What the task asks:
Collect all lines below with the string "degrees".

(Extracted records)
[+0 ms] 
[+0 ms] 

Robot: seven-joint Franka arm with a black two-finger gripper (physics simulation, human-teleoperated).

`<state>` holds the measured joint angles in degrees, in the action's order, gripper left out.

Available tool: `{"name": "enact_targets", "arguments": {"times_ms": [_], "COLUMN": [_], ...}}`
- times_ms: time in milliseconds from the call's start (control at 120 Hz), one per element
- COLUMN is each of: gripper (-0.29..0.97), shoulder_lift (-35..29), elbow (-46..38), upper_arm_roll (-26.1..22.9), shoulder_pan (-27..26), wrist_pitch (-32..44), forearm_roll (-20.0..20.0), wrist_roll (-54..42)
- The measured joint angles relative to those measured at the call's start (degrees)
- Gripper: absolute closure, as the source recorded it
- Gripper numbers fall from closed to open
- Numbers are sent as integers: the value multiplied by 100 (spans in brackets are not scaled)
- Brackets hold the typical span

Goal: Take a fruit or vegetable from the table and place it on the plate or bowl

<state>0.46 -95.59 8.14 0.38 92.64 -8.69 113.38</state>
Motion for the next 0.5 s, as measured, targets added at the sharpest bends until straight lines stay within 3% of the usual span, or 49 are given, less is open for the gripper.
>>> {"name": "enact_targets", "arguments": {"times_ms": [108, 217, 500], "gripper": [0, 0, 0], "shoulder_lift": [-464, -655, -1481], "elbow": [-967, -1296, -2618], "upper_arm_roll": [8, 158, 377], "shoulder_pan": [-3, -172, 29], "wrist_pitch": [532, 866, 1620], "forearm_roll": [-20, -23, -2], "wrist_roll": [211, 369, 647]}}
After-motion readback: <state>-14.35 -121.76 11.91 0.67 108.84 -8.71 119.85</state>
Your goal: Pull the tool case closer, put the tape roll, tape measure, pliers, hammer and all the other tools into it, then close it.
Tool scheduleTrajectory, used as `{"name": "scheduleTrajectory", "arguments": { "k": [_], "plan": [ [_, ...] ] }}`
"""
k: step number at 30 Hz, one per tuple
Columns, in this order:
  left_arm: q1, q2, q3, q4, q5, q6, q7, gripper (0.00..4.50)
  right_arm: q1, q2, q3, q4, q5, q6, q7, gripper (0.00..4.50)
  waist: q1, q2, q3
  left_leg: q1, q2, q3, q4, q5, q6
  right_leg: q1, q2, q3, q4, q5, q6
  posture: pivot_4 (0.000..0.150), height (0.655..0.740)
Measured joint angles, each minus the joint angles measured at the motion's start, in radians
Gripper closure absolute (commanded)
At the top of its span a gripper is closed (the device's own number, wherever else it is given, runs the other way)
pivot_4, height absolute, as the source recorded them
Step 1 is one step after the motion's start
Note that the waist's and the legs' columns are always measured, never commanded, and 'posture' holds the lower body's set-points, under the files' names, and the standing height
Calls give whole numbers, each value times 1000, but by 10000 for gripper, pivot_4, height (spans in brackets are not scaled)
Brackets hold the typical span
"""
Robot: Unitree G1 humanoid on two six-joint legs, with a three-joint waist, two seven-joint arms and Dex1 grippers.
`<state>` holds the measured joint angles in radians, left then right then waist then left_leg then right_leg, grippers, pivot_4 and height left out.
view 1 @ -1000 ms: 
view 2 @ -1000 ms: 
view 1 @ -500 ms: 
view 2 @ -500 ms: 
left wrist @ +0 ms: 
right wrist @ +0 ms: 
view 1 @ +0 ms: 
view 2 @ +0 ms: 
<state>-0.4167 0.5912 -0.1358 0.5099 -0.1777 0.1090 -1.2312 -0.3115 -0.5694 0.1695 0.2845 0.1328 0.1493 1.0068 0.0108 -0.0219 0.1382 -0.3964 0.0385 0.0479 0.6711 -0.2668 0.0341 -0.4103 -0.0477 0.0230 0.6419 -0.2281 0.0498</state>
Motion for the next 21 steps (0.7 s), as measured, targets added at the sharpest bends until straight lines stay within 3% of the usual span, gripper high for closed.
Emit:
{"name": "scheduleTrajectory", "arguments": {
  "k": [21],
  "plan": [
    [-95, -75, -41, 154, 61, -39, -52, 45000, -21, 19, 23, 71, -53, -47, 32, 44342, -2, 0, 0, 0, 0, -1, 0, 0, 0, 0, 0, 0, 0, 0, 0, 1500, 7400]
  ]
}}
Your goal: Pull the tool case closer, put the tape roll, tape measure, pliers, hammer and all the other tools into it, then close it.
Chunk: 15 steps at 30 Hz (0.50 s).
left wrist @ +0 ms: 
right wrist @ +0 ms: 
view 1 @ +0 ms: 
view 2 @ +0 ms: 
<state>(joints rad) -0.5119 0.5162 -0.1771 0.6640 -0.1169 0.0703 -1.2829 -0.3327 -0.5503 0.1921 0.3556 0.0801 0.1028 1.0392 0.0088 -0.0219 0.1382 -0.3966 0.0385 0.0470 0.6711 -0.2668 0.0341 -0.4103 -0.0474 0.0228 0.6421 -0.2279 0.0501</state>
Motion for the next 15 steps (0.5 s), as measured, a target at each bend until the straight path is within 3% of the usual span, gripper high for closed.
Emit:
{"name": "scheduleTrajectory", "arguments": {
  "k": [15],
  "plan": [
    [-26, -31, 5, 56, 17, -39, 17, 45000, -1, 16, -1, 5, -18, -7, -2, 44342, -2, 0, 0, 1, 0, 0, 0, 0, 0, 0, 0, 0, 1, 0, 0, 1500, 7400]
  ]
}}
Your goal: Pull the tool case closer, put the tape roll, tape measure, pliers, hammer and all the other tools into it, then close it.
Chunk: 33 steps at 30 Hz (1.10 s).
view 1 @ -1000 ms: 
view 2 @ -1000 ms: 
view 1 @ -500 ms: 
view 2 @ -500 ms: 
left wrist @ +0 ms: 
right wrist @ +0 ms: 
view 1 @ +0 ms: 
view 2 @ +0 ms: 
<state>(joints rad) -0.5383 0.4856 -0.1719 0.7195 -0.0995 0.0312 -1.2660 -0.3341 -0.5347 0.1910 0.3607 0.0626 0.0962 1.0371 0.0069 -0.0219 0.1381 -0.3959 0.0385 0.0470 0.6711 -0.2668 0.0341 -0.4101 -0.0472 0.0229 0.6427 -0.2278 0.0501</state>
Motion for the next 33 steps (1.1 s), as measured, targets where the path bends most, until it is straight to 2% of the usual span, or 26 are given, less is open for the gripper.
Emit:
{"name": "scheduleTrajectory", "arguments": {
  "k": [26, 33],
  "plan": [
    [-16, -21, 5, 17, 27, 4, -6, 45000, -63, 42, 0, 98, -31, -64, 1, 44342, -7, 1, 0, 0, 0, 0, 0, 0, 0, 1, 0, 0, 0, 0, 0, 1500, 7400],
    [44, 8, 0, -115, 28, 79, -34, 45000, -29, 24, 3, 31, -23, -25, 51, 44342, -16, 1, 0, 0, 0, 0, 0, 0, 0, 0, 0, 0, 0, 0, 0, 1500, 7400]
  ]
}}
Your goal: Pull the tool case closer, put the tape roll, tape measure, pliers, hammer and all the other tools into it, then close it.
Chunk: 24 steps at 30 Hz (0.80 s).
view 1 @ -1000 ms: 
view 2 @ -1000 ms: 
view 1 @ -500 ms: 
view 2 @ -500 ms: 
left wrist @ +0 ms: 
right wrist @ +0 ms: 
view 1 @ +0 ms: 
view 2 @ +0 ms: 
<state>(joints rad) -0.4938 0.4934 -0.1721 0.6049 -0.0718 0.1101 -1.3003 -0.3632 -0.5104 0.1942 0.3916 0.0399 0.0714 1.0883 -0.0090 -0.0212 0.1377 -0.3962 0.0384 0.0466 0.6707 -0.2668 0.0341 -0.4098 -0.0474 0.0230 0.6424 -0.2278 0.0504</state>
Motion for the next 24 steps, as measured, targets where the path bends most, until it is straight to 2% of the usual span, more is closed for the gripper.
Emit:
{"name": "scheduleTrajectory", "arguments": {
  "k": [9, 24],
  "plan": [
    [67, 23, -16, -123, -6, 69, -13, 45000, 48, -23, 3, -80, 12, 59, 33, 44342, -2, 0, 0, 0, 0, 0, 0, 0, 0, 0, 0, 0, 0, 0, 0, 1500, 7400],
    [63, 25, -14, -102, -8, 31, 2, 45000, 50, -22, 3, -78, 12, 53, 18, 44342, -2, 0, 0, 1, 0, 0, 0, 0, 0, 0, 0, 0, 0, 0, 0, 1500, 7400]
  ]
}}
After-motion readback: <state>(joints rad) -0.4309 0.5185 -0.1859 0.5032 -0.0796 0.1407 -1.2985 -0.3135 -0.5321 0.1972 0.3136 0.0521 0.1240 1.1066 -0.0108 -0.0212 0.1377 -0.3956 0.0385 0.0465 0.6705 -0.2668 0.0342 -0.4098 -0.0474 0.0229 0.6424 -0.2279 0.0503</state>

Finished exercise:
`<state>` holds the measured joint angles in degrees, in the action's order, gripper left out.
- The measured joint angles relative to those measured at the call's start (degrees)

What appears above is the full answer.